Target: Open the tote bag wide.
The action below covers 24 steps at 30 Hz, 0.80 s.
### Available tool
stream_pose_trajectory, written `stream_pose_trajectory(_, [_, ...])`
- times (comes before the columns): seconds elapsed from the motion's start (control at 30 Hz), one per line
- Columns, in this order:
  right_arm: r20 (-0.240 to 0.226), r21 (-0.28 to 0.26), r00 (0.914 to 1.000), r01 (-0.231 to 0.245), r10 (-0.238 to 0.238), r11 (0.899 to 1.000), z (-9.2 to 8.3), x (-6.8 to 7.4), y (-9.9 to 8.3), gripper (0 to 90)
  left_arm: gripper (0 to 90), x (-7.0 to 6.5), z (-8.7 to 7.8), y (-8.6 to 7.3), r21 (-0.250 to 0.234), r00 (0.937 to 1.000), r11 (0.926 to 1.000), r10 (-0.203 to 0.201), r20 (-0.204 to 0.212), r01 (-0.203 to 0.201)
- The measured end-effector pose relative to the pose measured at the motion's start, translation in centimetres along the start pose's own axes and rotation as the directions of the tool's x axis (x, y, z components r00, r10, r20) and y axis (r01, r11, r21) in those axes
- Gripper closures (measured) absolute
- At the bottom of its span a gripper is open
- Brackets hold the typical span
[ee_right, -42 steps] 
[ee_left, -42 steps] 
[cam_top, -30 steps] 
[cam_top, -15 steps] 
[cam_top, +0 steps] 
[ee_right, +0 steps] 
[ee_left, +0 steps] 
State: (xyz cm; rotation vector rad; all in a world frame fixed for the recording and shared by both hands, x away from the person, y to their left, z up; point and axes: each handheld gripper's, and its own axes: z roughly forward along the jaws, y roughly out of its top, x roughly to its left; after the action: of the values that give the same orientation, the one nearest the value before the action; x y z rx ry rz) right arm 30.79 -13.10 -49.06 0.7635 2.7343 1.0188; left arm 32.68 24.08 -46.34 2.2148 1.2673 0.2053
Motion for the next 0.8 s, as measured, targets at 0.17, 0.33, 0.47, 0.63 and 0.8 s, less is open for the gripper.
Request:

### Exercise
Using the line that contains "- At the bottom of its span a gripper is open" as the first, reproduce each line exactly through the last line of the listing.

### Result of the exercise
- At the bottom of its span a gripper is open
- Brackets hold the typical span
[ee_right, -42 steps] 
[ee_left, -42 steps] 
[cam_top, -30 steps] 
[cam_top, -15 steps] 
[cam_top, +0 steps] 
[ee_right, +0 steps] 
[ee_left, +0 steps] 
State: (xyz cm; rotation vector rad; all in a world frame fixed for the recording and shared by both hands, x away from the person, y to their left, z up; point and axes: each handheld gripper's, and its own axes: z roughly forward along the jaws, y roughly out of its top, x roughly to its left; after the action: of the values that give the same orientation, the one nearest the value before the action; x y z rx ry rz) right arm 30.79 -13.10 -49.06 0.7635 2.7343 1.0188; left arm 32.68 24.08 -46.34 2.2148 1.2673 0.2053
Motion for the next 0.8 s, as measured, targets at 0.17, 0.33, 0.47, 0.63 and 0.8 s, less is open for the gripper.
Request:

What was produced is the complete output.